Restate the data exactly, with nothing altered.
+---+
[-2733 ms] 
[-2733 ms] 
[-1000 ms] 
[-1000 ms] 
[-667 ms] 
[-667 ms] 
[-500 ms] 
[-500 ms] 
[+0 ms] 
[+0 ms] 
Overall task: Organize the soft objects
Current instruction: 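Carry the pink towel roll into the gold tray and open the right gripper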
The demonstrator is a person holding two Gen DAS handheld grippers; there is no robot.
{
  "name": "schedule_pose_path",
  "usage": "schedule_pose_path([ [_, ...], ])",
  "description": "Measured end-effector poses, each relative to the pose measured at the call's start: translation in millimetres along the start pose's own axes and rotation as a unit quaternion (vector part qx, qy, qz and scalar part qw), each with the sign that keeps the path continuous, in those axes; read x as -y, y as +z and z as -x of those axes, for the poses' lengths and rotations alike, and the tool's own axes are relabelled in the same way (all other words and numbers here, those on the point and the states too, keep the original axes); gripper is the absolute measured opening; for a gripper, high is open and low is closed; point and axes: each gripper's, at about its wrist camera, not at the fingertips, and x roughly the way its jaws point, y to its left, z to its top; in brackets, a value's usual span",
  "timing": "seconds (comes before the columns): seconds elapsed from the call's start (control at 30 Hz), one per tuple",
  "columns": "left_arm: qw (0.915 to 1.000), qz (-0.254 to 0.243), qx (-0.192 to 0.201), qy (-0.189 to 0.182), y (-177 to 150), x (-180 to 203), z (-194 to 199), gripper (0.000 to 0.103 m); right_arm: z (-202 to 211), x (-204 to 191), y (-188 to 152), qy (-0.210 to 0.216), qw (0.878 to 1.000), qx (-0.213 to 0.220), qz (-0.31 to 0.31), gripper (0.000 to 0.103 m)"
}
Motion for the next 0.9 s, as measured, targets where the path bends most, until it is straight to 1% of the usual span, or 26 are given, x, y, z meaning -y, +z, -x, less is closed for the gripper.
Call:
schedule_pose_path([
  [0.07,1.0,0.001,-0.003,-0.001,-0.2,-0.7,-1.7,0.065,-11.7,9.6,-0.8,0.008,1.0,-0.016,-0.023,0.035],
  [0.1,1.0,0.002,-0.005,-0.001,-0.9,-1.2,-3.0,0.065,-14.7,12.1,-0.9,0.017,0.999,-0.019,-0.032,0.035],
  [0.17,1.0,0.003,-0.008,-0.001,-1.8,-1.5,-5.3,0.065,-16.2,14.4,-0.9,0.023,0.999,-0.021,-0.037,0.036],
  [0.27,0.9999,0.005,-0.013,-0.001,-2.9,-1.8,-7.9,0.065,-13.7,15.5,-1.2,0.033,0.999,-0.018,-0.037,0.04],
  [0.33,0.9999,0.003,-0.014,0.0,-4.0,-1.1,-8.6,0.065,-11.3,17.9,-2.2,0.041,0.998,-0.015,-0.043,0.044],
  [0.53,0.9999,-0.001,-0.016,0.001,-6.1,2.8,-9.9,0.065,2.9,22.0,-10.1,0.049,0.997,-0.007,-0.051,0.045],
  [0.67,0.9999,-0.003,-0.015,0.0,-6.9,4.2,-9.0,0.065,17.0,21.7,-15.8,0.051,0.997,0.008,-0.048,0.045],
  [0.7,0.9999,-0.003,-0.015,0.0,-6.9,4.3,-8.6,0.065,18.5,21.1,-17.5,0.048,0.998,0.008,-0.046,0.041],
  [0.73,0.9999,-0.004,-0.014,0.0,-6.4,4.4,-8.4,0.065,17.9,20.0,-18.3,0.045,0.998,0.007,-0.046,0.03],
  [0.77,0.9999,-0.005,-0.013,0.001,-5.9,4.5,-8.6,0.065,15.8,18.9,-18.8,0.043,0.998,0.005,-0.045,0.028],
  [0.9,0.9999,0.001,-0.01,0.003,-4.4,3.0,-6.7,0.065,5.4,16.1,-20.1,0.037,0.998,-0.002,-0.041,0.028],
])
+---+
- [ANSWER BOX]
[-2733 ms] 
[-2733 ms] 
[-1000 ms] 
[-1000 ms] 
[-667 ms] 
[-667 ms] 
[-500 ms] 
[-500 ms] 
[+0 ms] 
[+0 ms] 
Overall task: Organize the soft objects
Current instruction: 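Carry the pink towel roll into the gold tray and open the right gripper
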The demonstrator is a person holding two Gen DAS handheld grippers; there is no robot.
{
  "name": "schedule_pose_path",
  "usage": "schedule_pose_path([ [_, ...], ])",
  "description": "Measured end-effector poses, each relative to the pose measured at the call's start: translation in millimetres along the start pose's own axes and rotation as a unit quaternion (vector part qx, qy, qz and scalar part qw), each with the sign that keeps the path continuous, in those axes; read x as -y, y as +z and z as -x of those axes, for the poses' lengths and rotations alike, and the tool's own axes are relabelled in the same way (all other words and numbers here, those on the point and the states too, keep the original axes); gripper is the absolute measured opening; for a gripper, high is open and low is closed; point and axes: each gripper's, at about its wrist camera, not at the fingertips, and x roughly the way its jaws point, y to its left, z to its top; in brackets, a value's usual span",
  "timing": "seconds (comes before the columns): seconds elapsed from the call's start (control at 30 Hz), one per tuple",
  "columns": "left_arm: qw (0.915 to 1.000), qz (-0.254 to 0.243), qx (-0.192 to 0.201), qy (-0.189 to 0.182), y (-177 to 150), x (-180 to 203), z (-194 to 199), gripper (0.000 to 0.103 m); right_arm: z (-202 to 211), x (-204 to 191), y (-188 to 152), qy (-0.210 to 0.216), qw (0.878 to 1.000), qx (-0.213 to 0.220), qz (-0.31 to 0.31), gripper (0.000 to 0.103 m)"
}
Motion for the next 0.9 s, as measured, targets where the path bends most, until it is straight to 1% of the usual span, or 26 are given, x, y, z meaning -y, +z, -x, less is closed for the gripper.
Call:
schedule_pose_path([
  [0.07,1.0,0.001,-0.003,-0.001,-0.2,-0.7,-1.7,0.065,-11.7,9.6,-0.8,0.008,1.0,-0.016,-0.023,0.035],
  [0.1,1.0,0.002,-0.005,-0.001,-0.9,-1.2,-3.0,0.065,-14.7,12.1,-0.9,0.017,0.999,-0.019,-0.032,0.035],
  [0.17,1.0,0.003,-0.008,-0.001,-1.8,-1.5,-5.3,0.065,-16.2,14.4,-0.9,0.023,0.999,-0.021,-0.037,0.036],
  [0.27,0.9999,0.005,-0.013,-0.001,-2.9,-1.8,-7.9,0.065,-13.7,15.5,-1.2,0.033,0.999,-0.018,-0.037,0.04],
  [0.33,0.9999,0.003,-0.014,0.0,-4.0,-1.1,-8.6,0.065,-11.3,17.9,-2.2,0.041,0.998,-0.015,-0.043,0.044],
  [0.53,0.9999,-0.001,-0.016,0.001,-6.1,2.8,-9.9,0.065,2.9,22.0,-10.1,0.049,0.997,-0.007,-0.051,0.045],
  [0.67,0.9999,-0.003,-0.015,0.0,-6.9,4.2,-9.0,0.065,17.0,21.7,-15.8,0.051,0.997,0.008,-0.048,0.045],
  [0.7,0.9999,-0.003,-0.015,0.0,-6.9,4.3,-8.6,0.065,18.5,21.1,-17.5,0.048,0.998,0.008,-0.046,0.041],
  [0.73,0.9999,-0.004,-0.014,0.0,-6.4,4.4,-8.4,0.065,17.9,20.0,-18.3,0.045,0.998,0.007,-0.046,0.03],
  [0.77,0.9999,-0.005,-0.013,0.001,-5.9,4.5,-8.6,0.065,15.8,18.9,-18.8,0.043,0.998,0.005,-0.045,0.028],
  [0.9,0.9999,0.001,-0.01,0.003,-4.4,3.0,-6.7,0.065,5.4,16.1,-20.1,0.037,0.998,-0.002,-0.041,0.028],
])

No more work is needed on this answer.